Une
nuit, Celan est venu. Il faisait clair. Je me souviens d'un ciel
bleu-noir couvert d'étoiles pris dans le rectangle de la lucarne
entrouverte. Ce devait être durant l'été 1971. Il était porteur
de poèmes dont le premier, intitulé Fugue de mort, parlait
du « lait noir de l'aube » qu'il ne cessait de boire, lui
et tous ses proches, matin, midi et soir. Il parlait de l'Allemagne,
des dogues qui montraient les crocs, des tombes que les condamnés
devaient eux-mêmes creuser, des balles de plomb qui claquaient en
coupant le soleil en deux et de l'extrême profondeur d'une terre que
les maîtres désiraient grande ouverte à défaut de pouvoir
s'approprier l'air, le ciel et les nuages derrière lesquels
résidaient pour beaucoup de sacrifiés le seul salut possible. Il
revenait d'un voyage qui ressemblait peu à ceux qui, jusqu'alors,
m'avaient amené à penser que j'étais en passe de devenir, à mes
heures perdues, bohémien capable de sillonner en zigzag, allongé
sur un matelas défoncé, des routes couvertes d'écume ou de
poussière. Lui, il n'avait pas choisi le chemin étroit et intérieur
qu'il voulait délimiter et donner aux autres en y posant les seuls
jalons que l'histoire lui avait légués. Il y avait là des pierres
sèches, des lampes tremblantes, des feux épars, des papiers pliés
sous les cailloux, des bouts de bois issus d'anciens gibets, des
arbres morts couverts de lichens, des cordes restées accrochées aux
poutres des maisons vides. Pour le lire, pour suivre cet être
tendu, pour tenter de retrouver, dans le tissage serré de la rigueur
et de la désolation, l'agréable goût de l'amande ou des figues
mûres, la lenteur s'imposait. Elle était dictée par la voix
étrangement calme d'un homme qui, arraché aux siens et à sa
terre, marchait en demandant aux «oiseaux au soulier voyageur »

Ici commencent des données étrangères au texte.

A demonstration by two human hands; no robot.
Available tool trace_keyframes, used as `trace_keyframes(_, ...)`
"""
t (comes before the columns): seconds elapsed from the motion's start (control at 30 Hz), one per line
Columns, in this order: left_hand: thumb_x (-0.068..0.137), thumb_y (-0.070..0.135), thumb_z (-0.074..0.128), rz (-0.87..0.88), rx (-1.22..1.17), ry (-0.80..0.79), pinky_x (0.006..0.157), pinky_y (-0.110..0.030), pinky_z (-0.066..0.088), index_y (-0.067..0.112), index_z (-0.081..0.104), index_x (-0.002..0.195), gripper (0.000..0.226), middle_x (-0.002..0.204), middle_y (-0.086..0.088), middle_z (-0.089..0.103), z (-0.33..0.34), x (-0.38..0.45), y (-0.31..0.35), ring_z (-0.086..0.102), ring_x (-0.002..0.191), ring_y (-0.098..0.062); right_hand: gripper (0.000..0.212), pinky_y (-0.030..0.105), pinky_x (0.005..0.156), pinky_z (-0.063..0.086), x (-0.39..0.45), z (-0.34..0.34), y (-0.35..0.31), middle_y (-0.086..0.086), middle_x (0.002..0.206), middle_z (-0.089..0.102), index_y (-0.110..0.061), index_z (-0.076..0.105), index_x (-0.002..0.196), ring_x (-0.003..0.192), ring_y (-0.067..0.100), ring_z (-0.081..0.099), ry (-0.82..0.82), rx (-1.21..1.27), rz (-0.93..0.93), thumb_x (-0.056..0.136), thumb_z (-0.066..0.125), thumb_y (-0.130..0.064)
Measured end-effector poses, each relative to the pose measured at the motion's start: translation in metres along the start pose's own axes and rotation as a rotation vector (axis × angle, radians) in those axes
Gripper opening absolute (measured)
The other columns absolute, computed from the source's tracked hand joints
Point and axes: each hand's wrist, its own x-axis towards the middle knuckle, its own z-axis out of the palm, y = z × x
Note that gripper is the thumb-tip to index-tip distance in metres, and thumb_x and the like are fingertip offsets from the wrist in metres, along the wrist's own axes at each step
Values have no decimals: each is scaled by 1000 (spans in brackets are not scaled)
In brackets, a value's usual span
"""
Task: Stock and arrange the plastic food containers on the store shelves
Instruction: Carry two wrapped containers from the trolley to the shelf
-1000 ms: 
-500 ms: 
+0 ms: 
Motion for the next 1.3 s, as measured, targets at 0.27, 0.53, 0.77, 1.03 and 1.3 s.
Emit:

de l'aider à remettre ses pas dans ceux de ses père et mère et des
six millions de juifs également victimes de l'Holocauste. C'était
un survivant revenu du ghetto de Czernowitz (sa ville natale, en
Roumanie) qui surgissait. Il faisait grincer avec dix poèmes,
publiés en revue et traduits de l'allemand par Martine Broda, de
nombreuses jointures lyriques. Le bruit léger du vent dans les
peupliers argentés et celui, plus lointain, d'un chien de ferme
dont les aboiements se mêlaient au bourdonnement d'une
moissonneuse-batteuse de l'autre côté de la rivière,
accompagnaient son arrivée dans la nuit. Il ouvrait au couteau les
territoires du deuil et de la mémoire. Ne croyait plus à l'aube. Et
ciselait âprement, non sans colère, des faits dont on parlait
rarement dans le hameau, et constamment de biais, à demi-mots, les
yeux rivés au sol.
« La
nuit
n'a
nul besoin d'étoiles, nulle part
on
ne s'intéresse à nous. »
Le
chemin sur lequel il se trouvait était semé d'embûches. Il
n'avait réussi à en dégager qu'une étroite trouée. Il se
faufilait entre barbelés et ronces, dans des paysages mornes où le
souvenir des bruits de ferraille des trains qui chuintaient en
plaquant de la vapeur et des restes d'âmes sur les quais humides
des gares traversées n'avaient rien à voir avec le Zipper de la
Southern Pacific à bord duquel Kerouac fut un temps serre-freins ni
avec la micheline jaune et rouge dont j'aimais entendre le
sifflement au loin, debout, certains soirs, sur le seuil du cellier,
quand les vents étaient orientés plein Sud et qu'elle contournait
le Menez Bré en se dirigeant vers Bégard, Pédernec, Squiffiec...
Le
poète Celan dont je découvrais alors une infime partie de l’œuvre
était précis et énigmatique. Je n'avais pas (n'ai toujours pas) en
main les outils nécessaires pour m'improviser critique littéraire
et tenter d'expliquer la retenue et la force des mots qu'il allait
chercher dans la langue de ses bourreaux et qu'il lui fallait
ajuster à sa pensée. La tension qui émanait de ces vers aiguisait
le réseau des nerfs. Je la percevais instinctivement. Le vagabondage
de l'esprit (au bord des talus, dans les herbes folles ou au comptoir
d'une buvette installée sous des pins parasols) qui s'adaptait chez
tant d'auteurs à ma propre errance intérieure n'avait pas ici lieu
d'être. La souffrance couvait sous un tas de braises. Il s'en
emparait et semblait vouloir épargner la dureté de la tâche aux
autres en la prenant à son compte, en redonnant sens aux mots, en
enlevant la suie et la poussière des os calcinés qui les
recouvraient, en allant au plus juste, au plus concis, pour porter
haut le verbe des morts.
Le
lire, c'était sentir combien, chez lui, le poème et son cœur
battant, invisible, haletait en quête d'une respiration soutenue.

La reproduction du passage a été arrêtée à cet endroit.